> [PROBLEM DETAILS]
Repeat the records exactly. Leave out the pictures.

> [AVAILABLE DATA]
◆ ◆ ◆

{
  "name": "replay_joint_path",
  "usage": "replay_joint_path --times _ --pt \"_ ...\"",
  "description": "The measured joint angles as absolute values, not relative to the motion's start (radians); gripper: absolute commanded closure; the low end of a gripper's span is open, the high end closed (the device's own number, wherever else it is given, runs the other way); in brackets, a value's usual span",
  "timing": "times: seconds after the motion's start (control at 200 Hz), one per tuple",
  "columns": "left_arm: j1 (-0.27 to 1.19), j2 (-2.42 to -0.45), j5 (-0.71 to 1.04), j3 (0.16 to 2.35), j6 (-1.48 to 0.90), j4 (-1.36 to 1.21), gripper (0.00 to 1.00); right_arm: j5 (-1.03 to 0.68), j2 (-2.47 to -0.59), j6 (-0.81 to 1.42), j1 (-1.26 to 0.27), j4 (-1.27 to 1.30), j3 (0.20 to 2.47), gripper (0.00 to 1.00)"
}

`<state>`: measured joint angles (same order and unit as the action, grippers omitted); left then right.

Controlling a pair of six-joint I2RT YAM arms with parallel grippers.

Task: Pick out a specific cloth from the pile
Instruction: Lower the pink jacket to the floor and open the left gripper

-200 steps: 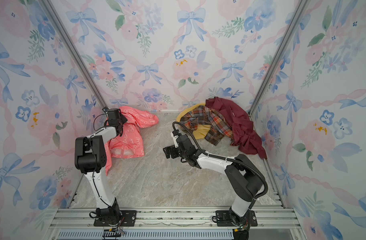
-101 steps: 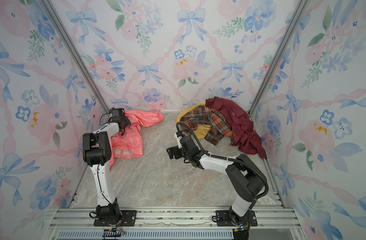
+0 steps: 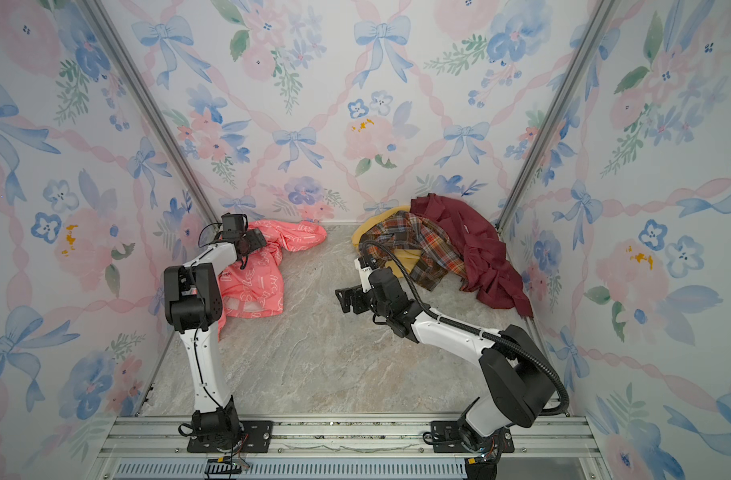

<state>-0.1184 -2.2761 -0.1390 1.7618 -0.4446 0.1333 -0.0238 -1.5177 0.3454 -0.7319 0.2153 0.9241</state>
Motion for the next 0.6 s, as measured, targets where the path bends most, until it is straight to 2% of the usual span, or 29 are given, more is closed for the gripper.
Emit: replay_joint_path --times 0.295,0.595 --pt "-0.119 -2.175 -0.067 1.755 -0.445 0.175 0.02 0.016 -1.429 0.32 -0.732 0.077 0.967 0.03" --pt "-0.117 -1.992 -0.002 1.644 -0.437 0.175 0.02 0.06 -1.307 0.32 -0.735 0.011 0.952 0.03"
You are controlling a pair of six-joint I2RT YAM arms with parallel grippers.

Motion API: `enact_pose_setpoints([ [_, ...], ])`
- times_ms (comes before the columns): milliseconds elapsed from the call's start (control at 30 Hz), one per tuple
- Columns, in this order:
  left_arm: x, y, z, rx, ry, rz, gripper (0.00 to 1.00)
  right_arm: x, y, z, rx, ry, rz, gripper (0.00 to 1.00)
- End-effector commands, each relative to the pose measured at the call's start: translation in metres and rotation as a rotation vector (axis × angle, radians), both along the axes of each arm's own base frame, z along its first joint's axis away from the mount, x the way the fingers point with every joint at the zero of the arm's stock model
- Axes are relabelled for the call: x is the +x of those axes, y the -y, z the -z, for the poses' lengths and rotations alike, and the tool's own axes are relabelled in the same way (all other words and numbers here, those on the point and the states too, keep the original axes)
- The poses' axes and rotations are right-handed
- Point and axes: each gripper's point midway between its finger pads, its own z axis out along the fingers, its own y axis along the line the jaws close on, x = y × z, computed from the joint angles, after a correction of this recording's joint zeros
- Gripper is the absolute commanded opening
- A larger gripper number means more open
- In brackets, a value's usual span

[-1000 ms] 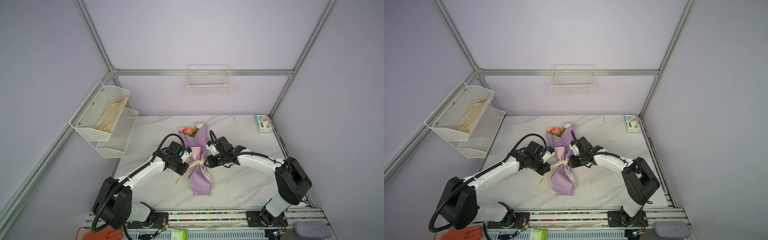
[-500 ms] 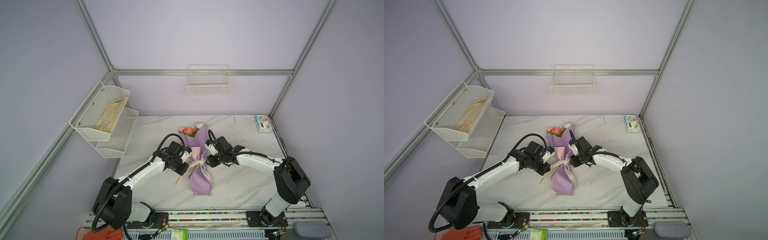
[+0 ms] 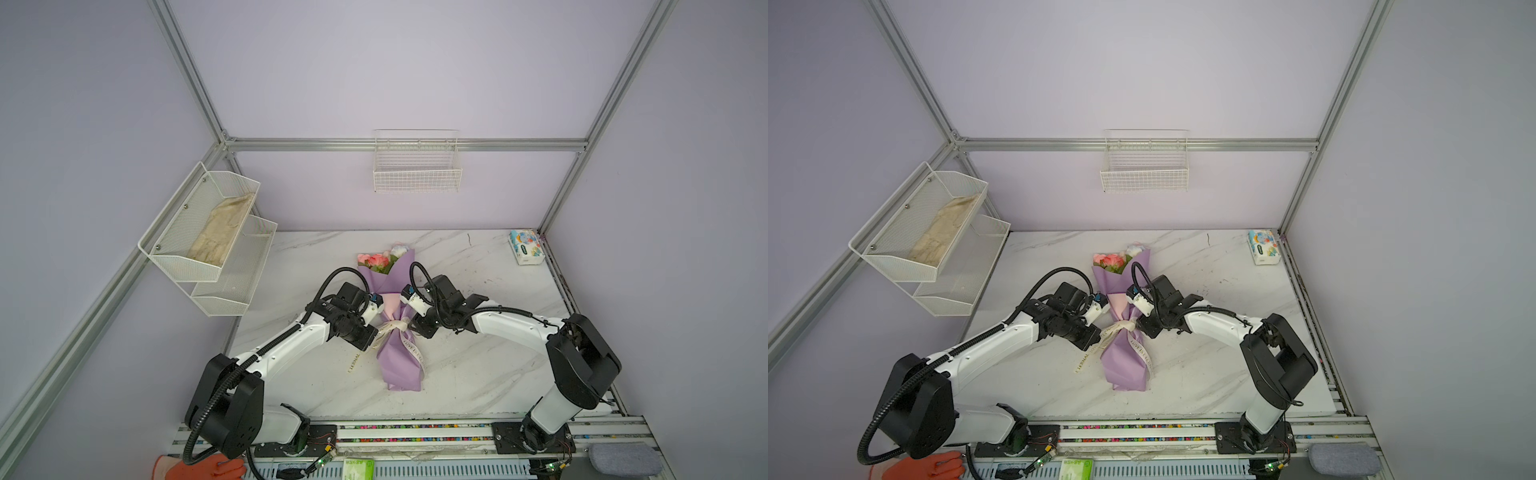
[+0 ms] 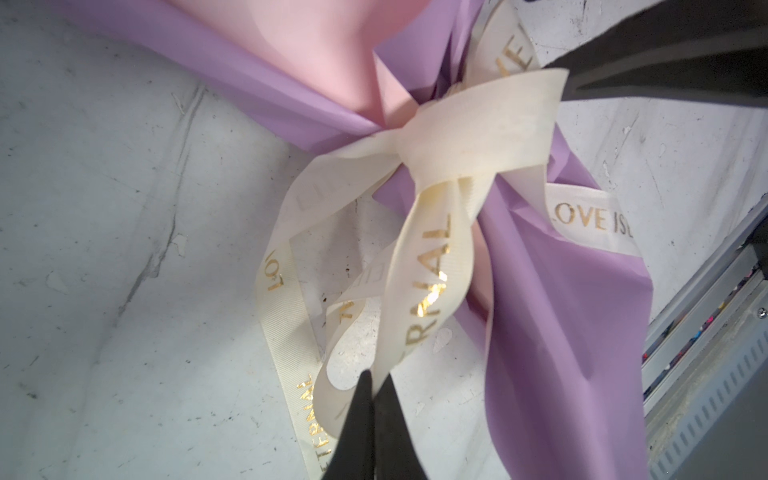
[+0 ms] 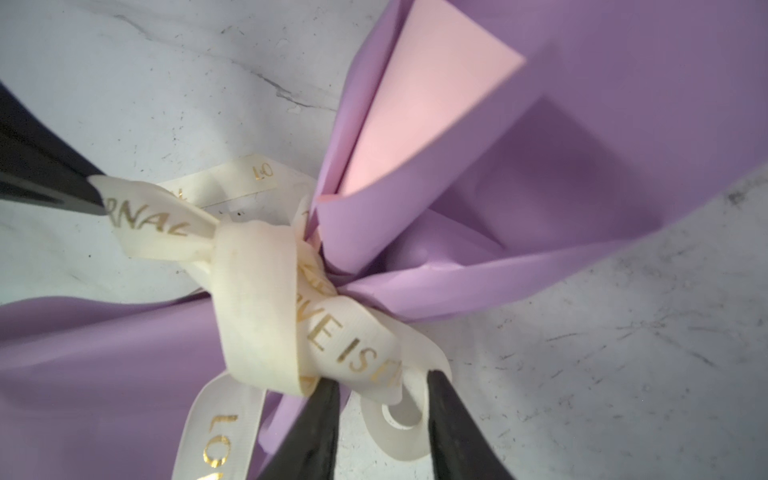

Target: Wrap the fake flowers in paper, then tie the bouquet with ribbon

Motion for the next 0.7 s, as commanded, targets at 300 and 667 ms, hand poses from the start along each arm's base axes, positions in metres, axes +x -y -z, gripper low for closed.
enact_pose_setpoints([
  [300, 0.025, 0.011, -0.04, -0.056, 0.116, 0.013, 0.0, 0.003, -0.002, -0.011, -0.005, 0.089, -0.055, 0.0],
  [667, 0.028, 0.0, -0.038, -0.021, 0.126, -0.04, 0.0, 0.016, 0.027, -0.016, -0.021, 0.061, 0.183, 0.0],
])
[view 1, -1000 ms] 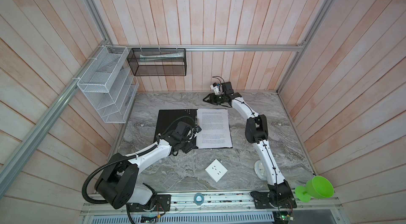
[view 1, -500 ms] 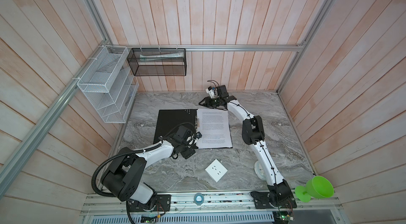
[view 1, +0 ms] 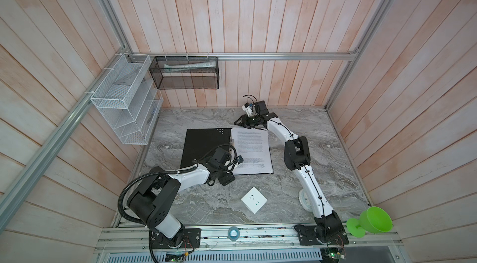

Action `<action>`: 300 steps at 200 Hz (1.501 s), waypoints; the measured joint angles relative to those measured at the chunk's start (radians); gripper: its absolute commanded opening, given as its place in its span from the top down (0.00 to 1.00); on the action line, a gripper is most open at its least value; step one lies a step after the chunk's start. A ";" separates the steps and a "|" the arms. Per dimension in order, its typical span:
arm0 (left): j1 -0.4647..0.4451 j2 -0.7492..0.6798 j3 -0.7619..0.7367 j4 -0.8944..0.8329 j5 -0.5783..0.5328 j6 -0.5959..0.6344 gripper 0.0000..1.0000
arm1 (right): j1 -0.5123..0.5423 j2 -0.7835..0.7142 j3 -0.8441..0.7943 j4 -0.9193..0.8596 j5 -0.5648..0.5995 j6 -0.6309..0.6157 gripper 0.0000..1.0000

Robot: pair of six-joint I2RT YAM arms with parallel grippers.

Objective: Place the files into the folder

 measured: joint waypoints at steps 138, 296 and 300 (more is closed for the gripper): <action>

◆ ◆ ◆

> [YOUR SOLUTION]
{
  "name": "replay_joint_path",
  "usage": "replay_joint_path --times _ --pt \"_ ...\"",
  "description": "The measured joint angles as absolute values, not relative to the motion's start (radians); gripper: absolute commanded closure; the low end of a gripper's span is open, the high end closed (the device's own number, wherever else it is given, runs the other way); in brackets, a value's usual span",
  "timing": "times: seconds after the motion's start (control at 200 Hz), one per tuple",
  "columns": "left_arm: j1 (-0.27 to 1.19), j2 (-2.42 to -0.45), j5 (-0.71 to 1.04), j3 (0.16 to 2.35), j6 (-1.48 to 0.90), j4 (-1.36 to 1.21), gripper (0.00 to 1.00); right_arm: j5 (-1.03 to 0.68), j2 (-2.47 to -0.59), j6 (-0.81 to 1.42), j1 (-1.26 to 0.27), j4 (-1.27 to 1.30), j3 (0.20 to 2.47), gripper (0.00 to 1.00)"
}

`<state>`: measured joint angles (same order and unit as the action, grippers omitted); left then right.

Controlling a pair of six-joint I2RT YAM arms with parallel grippers.

Task: Pick out a specific cloth from the pile
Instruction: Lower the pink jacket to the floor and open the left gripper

-200 steps: 
-101 steps: 
+0 steps: 

<state>-0.1184 -2.2761 -0.1390 1.7618 -0.4446 0.1333 -0.0238 -1.5177 0.3454 -0.7319 0.2153 0.9241</state>
Motion for the next 0.6 s, as measured, targets where the path bends most, until it is straight to 2% of the usual span, or 29 are given, more is closed for the gripper.
Emit: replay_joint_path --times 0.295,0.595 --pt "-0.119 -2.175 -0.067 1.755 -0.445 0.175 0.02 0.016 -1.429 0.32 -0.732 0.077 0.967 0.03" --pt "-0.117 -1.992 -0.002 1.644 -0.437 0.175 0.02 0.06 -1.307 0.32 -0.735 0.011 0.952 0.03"
You are controlling a pair of six-joint I2RT YAM arms with parallel grippers.

Motion API: `enact_pose_setpoints([ [_, ...], ])`
- times_ms (comes before the columns): milliseconds elapsed from the call's start (control at 30 Hz), one per tuple
- Columns, in this order:
  left_arm: x, y, z, rx, ry, rz, gripper (0.00 to 1.00)
  right_arm: x, y, z, rx, ry, rz, gripper (0.00 to 1.00)
- End-effector commands, each relative to the pose measured at the call's start: translation in metres and rotation as a rotation vector (axis × angle, radians), both along the axes of each arm's own base frame, z along its first joint's axis away from the mount, x the way the fingers point with every joint at the zero of the arm's stock model
- Axes are relabelled for the call: x is the +x of those axes, y the -y, z the -z, for the poses' lengths and rotations alike, and the tool's own axes are relabelled in the same way (all other words and numbers here, those on the point and the states too, keep the original axes)
- The poses' axes and rotations are right-handed
- Point and axes: each gripper's point midway between its finger pads, its own z axis out along the fingers, its own y axis along the line the jaws close on, x = y × z, computed from the joint angles, after a correction of this recording's joint zeros
- Gripper is the absolute commanded opening
- A larger gripper number means more open
- In brackets, a value's usual span

[-1000 ms] 
[-500 ms] 
[+0 ms] 
[+0 ms] 
[+0 ms] 

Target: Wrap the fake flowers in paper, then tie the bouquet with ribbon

Motion for the next 0.7 s, as commanded, targets at 300 and 667 ms, hand poses from the start along each arm's base axes, positions in metres, axes +x -y -z, gripper low for closed.
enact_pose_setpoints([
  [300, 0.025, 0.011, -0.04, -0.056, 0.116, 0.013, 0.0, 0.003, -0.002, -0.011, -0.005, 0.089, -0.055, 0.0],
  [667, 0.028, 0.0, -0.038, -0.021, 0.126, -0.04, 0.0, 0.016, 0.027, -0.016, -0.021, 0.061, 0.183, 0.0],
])
[view 1, -1000 ms] 
[view 1, -500 ms] 
[view 1, +0 ms] 

Action `<action>`: 300 steps at 200 Hz (1.501 s), waypoints; the measured joint angles relative to those measured at the chunk's start (radians); gripper: its absolute commanded opening, given as its place in its span from the top down (0.00 to 1.00); on the action line, a gripper is most open at its least value; step one lies a step after the chunk's start. A ";" separates the steps and a "|" the arms. Per dimension in order, its typical span:
arm0 (left): j1 -0.4647..0.4451 j2 -0.7492..0.6798 j3 -0.7619..0.7367 j4 -0.8944..0.8329 j5 -0.5783..0.5328 j6 -0.5959..0.6344 gripper 0.0000..1.0000
arm1 (right): j1 -0.5123..0.5423 j2 -0.7835..0.7142 j3 -0.8441..0.7943 j4 -0.9193..0.8596 j5 -0.5648..0.5995 j6 -0.6309..0.6157 gripper 0.0000..1.0000

Robot: pair of six-joint I2RT YAM arms with parallel grippers.

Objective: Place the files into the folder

 measured: joint waypoints at steps 138, 296 and 300 (more is closed for the gripper): <action>

That finishes the exercise, with nothing more to add.